$7.50 Gas: Hot Energy Stocks with High Dividend Yields


Nearly $7.50 for a gallon of gas is a bit outrageous.

If any of us had to fill a 12-gallon tank with $90 oil, most of us would be walking.

Unfortunately, that’s the price for motorists in the small town of Gorda, California. The worst part – the next gas station is 40 miles to the north, or 12 miles to the south, says ABC7.

While the rest of the U.S. isn’t dealing with $7.59, we will have to contend with higher prices.

Earlier this week, the average cost of a gallon was $3.30 – up 7.5 cents month over month, and $1.08 higher year over year. As of October 21, it’s up to $3.35, according to GasBuddy. The last time it was anywhere near $3.35 was in September 2014.


All thanks to an energy crunch.

“Supply-demand balances show that the market is experiencing a supply deficit, which is spurring deep inventory draws and driving prices upwards,” said Louise Dickson, senior oil markets analyst at Rystad Energy, as quoted by Reuters.

“This market tightness is expected to extend into most of 2022, and crude oil demand will only catch up with crude supply by the fourth quarter of next year.”

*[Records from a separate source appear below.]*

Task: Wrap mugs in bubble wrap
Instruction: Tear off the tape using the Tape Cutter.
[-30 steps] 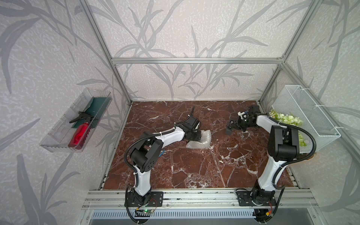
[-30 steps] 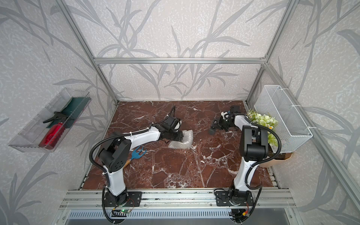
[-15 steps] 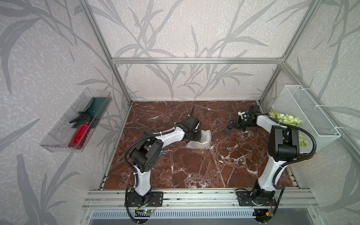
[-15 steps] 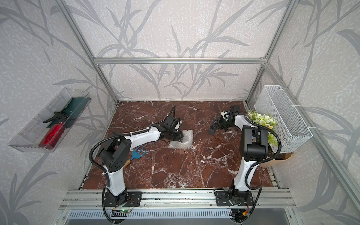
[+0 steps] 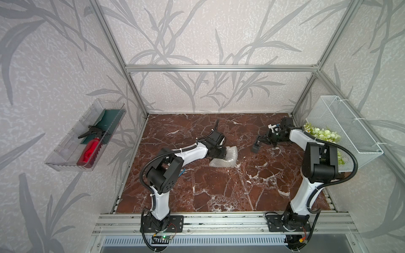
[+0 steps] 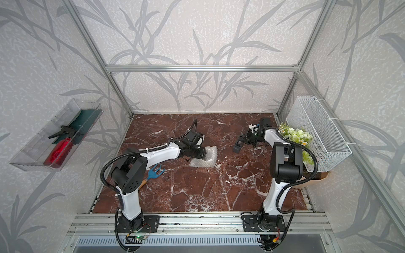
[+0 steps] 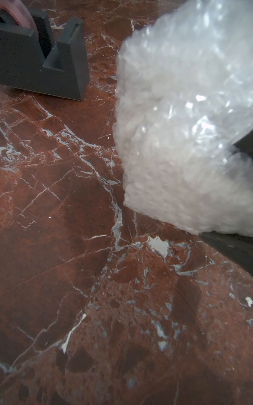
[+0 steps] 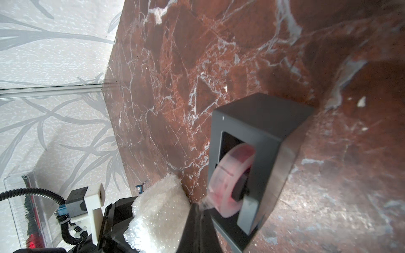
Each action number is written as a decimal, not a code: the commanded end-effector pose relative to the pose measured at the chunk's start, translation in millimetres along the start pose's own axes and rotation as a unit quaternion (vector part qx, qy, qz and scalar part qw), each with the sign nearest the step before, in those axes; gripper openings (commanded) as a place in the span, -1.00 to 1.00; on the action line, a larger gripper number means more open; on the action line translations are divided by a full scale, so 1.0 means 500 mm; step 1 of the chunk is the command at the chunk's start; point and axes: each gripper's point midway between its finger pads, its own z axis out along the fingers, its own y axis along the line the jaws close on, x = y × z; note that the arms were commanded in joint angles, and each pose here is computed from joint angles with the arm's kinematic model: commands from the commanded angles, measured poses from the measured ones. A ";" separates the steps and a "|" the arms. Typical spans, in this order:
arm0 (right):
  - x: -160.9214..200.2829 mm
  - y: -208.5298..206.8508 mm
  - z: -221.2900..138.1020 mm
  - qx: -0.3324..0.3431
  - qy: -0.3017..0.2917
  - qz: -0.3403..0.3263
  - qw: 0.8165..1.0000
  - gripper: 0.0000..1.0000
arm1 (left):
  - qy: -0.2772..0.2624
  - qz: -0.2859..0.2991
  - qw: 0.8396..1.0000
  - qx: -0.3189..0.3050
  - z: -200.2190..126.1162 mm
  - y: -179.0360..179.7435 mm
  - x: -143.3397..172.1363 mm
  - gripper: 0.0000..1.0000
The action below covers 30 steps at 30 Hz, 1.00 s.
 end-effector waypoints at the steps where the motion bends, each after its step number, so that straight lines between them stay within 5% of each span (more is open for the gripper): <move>1: -0.006 0.070 -0.039 -0.038 -0.010 -0.027 0.999 -1.00 | 0.048 0.002 0.999 -0.018 0.022 0.018 0.052 -0.16; 30: -0.017 0.098 -0.052 -0.049 -0.012 -0.034 0.998 -1.00 | 0.048 0.002 0.999 -0.017 0.024 0.018 0.056 -0.16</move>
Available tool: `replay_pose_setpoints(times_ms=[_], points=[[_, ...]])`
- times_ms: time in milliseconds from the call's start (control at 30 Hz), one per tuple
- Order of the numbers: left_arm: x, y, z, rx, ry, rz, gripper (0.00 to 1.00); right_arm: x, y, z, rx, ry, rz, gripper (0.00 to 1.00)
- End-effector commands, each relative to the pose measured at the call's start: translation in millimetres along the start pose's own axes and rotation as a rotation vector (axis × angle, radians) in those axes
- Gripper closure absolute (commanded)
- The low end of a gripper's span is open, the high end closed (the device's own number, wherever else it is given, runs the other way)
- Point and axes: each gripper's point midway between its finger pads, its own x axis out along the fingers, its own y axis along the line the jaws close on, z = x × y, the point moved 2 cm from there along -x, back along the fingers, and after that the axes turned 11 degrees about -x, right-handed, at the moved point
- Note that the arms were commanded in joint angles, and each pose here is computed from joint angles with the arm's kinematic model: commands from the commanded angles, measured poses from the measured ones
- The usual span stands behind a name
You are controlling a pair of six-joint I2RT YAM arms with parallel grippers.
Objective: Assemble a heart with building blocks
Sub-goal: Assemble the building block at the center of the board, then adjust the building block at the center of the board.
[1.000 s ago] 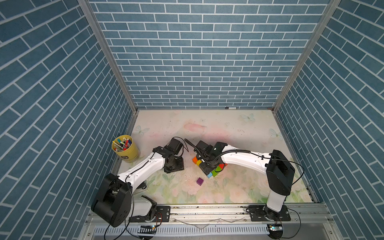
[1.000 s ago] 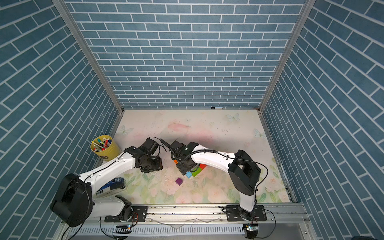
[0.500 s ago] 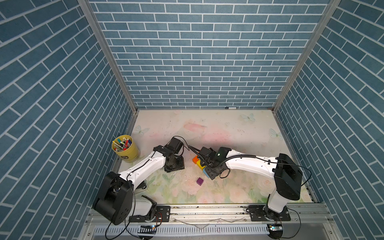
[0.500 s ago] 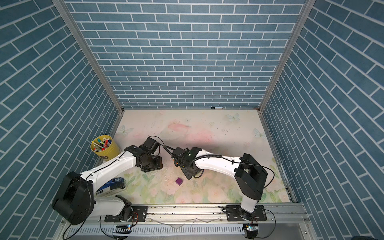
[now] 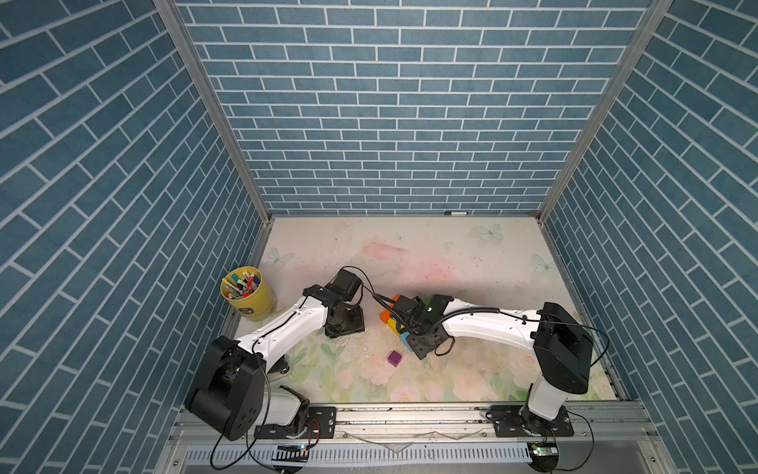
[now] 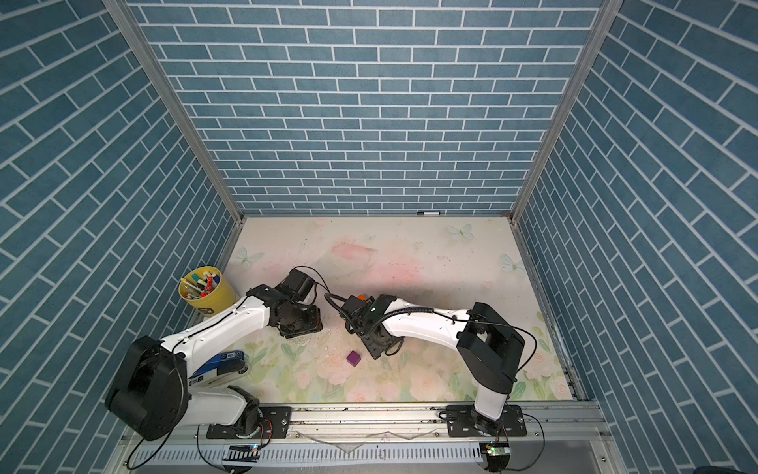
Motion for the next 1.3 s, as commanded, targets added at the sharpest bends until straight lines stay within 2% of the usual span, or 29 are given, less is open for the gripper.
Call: replay_pose_setpoints(times_ms=[0, 600, 867, 967, 1100, 1267], points=[[-4, -2, 6, 0.006, -0.009, 0.001, 0.41, 2, 1, 3, -0.007, 0.017, -0.005, 0.37], [-2, 3, 5, -0.005, -0.004, -0.001, 0.41, 8, -2, 11, -0.036, 0.033, -0.043, 0.36], [-3, 3, 5, -0.008, -0.003, -0.002, 0.41, -2, -5, 13, -0.029, 0.006, -0.054, 0.36], [-4, 2, 5, -0.007, -0.004, -0.006, 0.41, -24, -15, 18, 0.002, -0.057, -0.069, 0.35], [-6, 1, 5, -0.003, -0.003, -0.011, 0.41, -48, -50, 24, 0.127, -0.125, -0.059, 0.32], [-6, -2, 7, -0.004, -0.003, -0.017, 0.41, -38, -98, 28, 0.268, -0.094, -0.041, 0.29]])
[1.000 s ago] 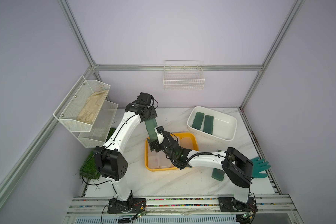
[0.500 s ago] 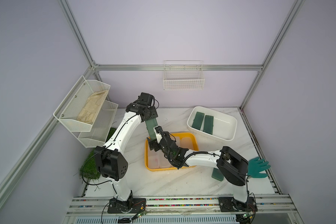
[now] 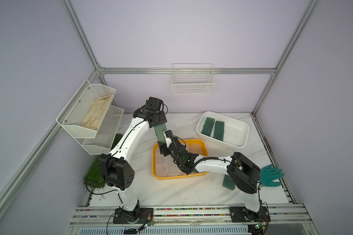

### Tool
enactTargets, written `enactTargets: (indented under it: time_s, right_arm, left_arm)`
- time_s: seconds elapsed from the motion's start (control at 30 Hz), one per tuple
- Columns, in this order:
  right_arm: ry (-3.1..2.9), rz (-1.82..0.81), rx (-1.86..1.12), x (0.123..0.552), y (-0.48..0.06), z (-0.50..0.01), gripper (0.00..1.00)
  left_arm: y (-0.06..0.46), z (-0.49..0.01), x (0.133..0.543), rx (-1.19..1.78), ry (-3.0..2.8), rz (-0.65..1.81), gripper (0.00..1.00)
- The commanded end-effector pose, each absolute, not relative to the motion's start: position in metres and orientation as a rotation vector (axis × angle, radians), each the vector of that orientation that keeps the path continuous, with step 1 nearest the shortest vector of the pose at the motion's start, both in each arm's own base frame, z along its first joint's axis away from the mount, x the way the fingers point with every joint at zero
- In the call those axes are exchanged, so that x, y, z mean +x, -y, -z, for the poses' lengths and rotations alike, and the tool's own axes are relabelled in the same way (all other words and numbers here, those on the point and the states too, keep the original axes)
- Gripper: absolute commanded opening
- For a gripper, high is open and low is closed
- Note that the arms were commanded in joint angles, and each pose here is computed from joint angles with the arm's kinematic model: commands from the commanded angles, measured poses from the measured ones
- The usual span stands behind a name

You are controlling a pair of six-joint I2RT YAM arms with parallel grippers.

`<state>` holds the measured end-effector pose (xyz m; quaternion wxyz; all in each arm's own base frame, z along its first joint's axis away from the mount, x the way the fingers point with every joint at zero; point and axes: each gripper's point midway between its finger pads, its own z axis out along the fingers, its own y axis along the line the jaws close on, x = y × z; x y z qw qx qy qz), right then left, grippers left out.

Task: Place the pencil cases by color into the storage box
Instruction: Pick up the pencil case from the center of the board.

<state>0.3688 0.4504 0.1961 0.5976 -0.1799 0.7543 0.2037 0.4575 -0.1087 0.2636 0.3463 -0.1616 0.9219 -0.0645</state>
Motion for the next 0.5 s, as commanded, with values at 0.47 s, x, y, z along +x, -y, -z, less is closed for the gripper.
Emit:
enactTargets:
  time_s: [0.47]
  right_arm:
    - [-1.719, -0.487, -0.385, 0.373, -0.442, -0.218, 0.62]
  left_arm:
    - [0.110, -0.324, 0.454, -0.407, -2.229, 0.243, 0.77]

To profit from rising prices – and even rake in income, take a look at oil dividend-payers:

  • ONEOK Inc. (OKE) – which pays a yield of 5.74%
  • Exxon Mobil (XOM) – which pays a yield of 5.48%
  • Valero Energy (VLO) – which pays a yield of 4.84%
  • Phillips 66 (PSX) – which pays a yield of 4.42%

If oil prices are going to rise, you may as well own the red hot oil stocks, and earn income.